We have so many varieties of pickled vegetable in Japan with diverse ingredients, techniques, and localities. The main difference from the western pickles is that Japanese pickles is mainly salty and not overly sour.
Asazuke is the quickest and simplest type of pickle, and it’s super easy to make at home. It’ll require only 15 minutes to cook, and will be ready to eat in 3 hours after leaving it in the fridge. Enjoy its freshness and crunchiness like salad. A hint of garlic and ginger gives an interesting twist to this recipe.
Eat asazuke cabbage like a salad, and the great thing is it’s oil free, therefore much lower in calories than a salad dish.
This recipe requires no special ingredient. So, there is no excuse not to try asazuke yourself!
NB: The featured picture shows the asazuke left in the fridge for 3 hours.
Cooking Time: 15 minute
Cooking Level: Very Easy
100g Sweetheart or pointed cabbage
½ or 1 tsp Salt
2 small cloves of Garlic (or 1 large clove)
Chili Pepper Flakes *optional
- Remove the hard part of the cabbage leaves and chop roughly. Peel the skin of the ginger and chop roughly. Crush the garlic with a knife, making sure the blade is facing away from your hand. Remove the skin. If you are not sure how to crush garlic, Have a look at this website.
- Put the chopped cabbage, salt, ginger and garlic in a food bag and close tightly. Rub the contents with hands. Place the bag in a fridge for at least 3 hours.
- Squeeze excess liquid out of the cabbage. Arrange on a serving plate. Sprinkle chili pepper flakes if you like.
- Leaves of pointed or sweetheart cabbage come off easily. Remove the required amount only, and save the rest for next times.
- Make sure you squeeze all excess water before serving.
- I use the least amount of salt for this recipe for you to eat a lot of asazuke like salad.
- Alternatively, you can leave it longer in the fridge, up to overnight. Its texture becomes softer and its flavour develops.
Topic 1: Japanese pickles
Basic Japanese pickles are to pickle cut vegetables with salt, vinegar, sake lees, or anything else. By pickling, vegetables can be preserved for longer, as well as it enhances their flavour.
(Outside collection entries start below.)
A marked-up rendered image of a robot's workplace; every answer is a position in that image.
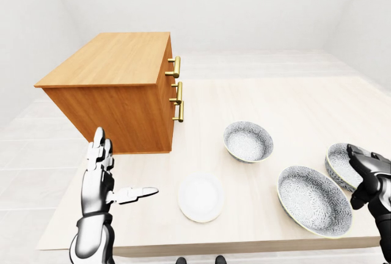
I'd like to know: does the white plate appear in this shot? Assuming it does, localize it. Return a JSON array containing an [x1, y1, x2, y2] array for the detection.
[[178, 171, 225, 224]]

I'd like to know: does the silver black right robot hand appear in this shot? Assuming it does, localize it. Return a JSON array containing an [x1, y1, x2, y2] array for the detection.
[[346, 143, 391, 215]]

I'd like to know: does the wooden cabinet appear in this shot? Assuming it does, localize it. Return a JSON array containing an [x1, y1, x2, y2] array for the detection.
[[34, 31, 178, 155]]

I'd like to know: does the patterned black white bowl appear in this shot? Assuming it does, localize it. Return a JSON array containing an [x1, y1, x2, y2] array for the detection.
[[222, 120, 274, 164], [276, 165, 354, 240], [324, 142, 364, 193]]

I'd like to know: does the wooden cabinet drawer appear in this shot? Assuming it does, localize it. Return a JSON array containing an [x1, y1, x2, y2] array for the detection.
[[158, 100, 177, 154], [158, 73, 176, 124], [155, 36, 175, 89]]

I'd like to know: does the brass drawer handle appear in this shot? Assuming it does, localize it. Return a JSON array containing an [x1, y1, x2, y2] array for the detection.
[[172, 100, 185, 123], [164, 56, 181, 79], [169, 81, 183, 105]]

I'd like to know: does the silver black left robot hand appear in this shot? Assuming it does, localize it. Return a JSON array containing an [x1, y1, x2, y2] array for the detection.
[[81, 126, 159, 217]]

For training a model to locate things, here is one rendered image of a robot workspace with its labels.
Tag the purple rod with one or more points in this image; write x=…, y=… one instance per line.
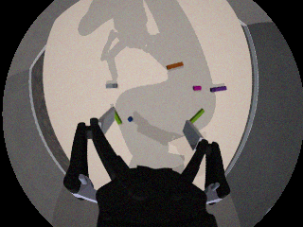
x=216, y=89

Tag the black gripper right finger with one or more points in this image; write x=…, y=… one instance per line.
x=216, y=186

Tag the orange rod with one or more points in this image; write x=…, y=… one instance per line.
x=174, y=65

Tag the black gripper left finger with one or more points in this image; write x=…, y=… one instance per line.
x=77, y=180

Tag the lime green rod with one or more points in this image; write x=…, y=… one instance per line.
x=117, y=118
x=196, y=116

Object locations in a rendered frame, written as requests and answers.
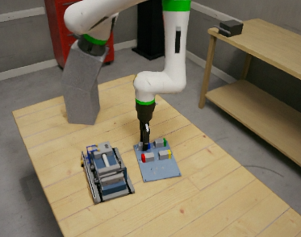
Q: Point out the grey metal bar with blue end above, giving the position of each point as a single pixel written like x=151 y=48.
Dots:
x=140 y=146

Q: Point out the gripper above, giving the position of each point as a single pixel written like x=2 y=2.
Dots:
x=144 y=128

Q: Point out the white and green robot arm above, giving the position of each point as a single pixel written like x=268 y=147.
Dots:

Pickles are one of the most important side dishes in Japanese food culture. It’s said that people has been making pickles since ancient periods. A written record regarding pickles appeared in the 8th century. During the Edo period, common Japanese people’s eating style was called ‘ichi shiru issai’, literally means one soup and one side dish. The soup is miso soup and the side dish means pickles in this context. This simple eating style is reappraised as a healthy eating style in recent Japan.
Since pickles are necessary on our daily table; there are so many types of pickles all over Japan, and some of them are prized as local delicacies.
Topic 2: Salt
Do you think salt is just salt? Well, there are roughly three types of salt; sea salt, rock salt, and lake salt. They are produced from different sources with different methods, and actually taste different. Recently, people in Japan have taken a keen interest in salt. They try, not only different types of salt, but also flavoured salt including salt and black sesame seeds, salt and dashi stock, and salt and maccha. Why not try an interesting combination of salt yourself?